Information:

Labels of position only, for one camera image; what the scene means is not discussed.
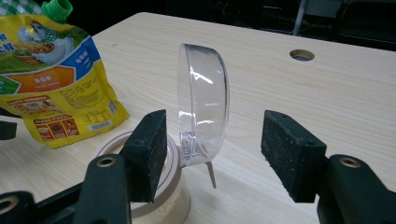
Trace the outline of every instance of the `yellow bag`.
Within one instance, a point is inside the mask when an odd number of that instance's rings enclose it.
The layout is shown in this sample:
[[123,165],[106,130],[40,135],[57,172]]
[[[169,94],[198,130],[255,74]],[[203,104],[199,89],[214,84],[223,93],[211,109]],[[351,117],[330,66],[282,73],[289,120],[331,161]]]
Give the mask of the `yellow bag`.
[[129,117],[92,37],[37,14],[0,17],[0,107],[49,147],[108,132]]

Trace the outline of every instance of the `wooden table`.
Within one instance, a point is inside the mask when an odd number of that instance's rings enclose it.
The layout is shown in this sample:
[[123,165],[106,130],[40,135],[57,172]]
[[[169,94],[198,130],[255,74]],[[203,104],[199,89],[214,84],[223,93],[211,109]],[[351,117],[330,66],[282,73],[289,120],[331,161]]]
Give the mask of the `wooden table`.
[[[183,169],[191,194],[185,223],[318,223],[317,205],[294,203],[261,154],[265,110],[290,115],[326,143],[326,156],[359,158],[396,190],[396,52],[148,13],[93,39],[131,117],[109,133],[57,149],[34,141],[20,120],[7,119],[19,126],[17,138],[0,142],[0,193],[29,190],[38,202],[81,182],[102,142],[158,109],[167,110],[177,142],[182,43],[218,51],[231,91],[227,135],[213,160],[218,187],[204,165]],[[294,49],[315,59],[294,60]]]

==

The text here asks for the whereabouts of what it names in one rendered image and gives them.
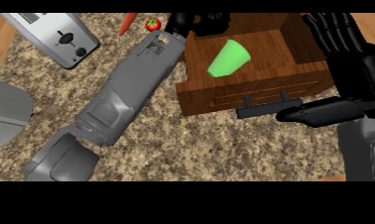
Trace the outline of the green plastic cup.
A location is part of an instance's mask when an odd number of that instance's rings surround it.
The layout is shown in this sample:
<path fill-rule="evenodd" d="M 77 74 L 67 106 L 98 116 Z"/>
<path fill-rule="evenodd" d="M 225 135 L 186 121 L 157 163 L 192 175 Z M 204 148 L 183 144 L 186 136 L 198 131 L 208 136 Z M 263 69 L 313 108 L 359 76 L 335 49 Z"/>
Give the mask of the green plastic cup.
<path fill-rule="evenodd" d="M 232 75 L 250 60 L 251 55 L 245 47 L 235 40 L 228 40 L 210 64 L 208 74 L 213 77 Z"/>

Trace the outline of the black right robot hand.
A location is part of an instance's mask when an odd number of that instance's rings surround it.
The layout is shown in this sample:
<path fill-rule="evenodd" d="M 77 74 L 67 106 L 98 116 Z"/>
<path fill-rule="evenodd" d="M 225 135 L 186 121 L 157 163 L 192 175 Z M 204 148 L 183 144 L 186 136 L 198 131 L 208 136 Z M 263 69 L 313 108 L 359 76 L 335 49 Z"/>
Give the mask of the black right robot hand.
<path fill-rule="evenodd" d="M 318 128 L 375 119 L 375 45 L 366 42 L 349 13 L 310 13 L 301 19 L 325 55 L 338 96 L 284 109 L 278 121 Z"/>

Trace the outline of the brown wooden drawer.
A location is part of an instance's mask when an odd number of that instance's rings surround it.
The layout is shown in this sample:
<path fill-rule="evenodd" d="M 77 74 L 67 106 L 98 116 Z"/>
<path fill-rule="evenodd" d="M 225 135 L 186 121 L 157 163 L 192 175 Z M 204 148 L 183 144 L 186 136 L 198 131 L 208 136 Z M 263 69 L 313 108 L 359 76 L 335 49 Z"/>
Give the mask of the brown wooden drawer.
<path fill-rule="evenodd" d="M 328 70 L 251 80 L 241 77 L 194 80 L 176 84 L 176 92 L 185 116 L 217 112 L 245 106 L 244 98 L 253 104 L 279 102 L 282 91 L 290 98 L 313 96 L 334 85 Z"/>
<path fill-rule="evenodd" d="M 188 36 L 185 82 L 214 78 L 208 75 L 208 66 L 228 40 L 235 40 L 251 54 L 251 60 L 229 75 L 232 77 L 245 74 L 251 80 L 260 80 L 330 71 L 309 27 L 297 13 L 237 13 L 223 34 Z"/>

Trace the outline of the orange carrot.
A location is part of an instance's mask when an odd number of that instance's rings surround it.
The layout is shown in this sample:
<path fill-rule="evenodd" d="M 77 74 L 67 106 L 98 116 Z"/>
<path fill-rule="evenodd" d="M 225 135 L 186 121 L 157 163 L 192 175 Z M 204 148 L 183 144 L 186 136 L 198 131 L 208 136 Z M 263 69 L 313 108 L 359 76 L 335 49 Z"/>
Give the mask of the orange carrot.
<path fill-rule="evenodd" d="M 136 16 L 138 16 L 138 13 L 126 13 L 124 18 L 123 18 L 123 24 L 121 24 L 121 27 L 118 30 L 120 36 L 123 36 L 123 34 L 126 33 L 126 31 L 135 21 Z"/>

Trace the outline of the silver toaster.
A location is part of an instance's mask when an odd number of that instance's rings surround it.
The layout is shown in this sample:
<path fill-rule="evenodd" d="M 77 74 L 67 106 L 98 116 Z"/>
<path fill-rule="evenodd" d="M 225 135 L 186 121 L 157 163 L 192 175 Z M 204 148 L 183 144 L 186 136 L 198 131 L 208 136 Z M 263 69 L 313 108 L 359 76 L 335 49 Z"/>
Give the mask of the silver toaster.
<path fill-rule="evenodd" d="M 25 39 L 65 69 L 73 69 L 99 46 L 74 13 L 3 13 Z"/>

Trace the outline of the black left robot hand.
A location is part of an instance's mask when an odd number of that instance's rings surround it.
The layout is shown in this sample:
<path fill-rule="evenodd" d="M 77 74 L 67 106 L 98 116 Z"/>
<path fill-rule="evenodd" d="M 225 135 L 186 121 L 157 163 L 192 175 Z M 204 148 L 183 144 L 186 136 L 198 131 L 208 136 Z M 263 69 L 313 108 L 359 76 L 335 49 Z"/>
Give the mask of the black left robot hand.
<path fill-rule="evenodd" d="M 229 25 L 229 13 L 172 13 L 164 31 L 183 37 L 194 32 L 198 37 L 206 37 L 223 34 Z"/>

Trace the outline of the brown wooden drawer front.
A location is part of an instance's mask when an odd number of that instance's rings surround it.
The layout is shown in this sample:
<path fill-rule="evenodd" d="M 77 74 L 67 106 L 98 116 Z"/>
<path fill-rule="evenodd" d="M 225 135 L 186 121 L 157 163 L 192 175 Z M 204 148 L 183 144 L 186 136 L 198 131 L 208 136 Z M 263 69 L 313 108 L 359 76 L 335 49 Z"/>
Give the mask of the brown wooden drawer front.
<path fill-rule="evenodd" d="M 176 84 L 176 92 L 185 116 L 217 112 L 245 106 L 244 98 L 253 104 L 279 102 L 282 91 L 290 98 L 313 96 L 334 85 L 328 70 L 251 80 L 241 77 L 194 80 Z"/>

About this exercise:
Transcribe the records above exactly, beginning at the line that contains "Trace the outline of the brown wooden drawer." and ending with the line that contains "Trace the outline of the silver toaster.", both included, and nothing else.

Exercise response:
Trace the outline of the brown wooden drawer.
A location is part of an instance's mask when an odd number of that instance's rings surround it.
The layout is shown in this sample:
<path fill-rule="evenodd" d="M 77 74 L 67 106 L 98 116 Z"/>
<path fill-rule="evenodd" d="M 225 135 L 186 121 L 157 163 L 192 175 Z M 204 148 L 183 144 L 186 136 L 198 131 L 208 136 Z M 263 69 L 313 108 L 359 76 L 335 49 Z"/>
Give the mask of the brown wooden drawer.
<path fill-rule="evenodd" d="M 328 70 L 251 80 L 241 77 L 194 80 L 176 84 L 176 92 L 185 116 L 217 112 L 245 106 L 244 98 L 253 104 L 279 102 L 282 91 L 290 98 L 313 96 L 334 85 Z"/>
<path fill-rule="evenodd" d="M 188 36 L 185 82 L 214 78 L 208 75 L 208 66 L 228 40 L 235 40 L 251 54 L 251 60 L 229 75 L 232 77 L 245 74 L 251 80 L 260 80 L 330 71 L 309 27 L 297 13 L 237 13 L 223 34 Z"/>

Trace the outline of the orange carrot.
A location is part of an instance's mask when an odd number of that instance's rings surround it.
The layout is shown in this sample:
<path fill-rule="evenodd" d="M 77 74 L 67 106 L 98 116 Z"/>
<path fill-rule="evenodd" d="M 225 135 L 186 121 L 157 163 L 192 175 Z M 204 148 L 183 144 L 186 136 L 198 131 L 208 136 Z M 263 69 L 313 108 L 359 76 L 335 49 Z"/>
Give the mask of the orange carrot.
<path fill-rule="evenodd" d="M 136 16 L 138 16 L 138 13 L 126 13 L 124 18 L 123 18 L 123 24 L 121 24 L 121 27 L 118 30 L 120 36 L 123 36 L 123 34 L 126 33 L 126 31 L 135 21 Z"/>

Trace the outline of the silver toaster.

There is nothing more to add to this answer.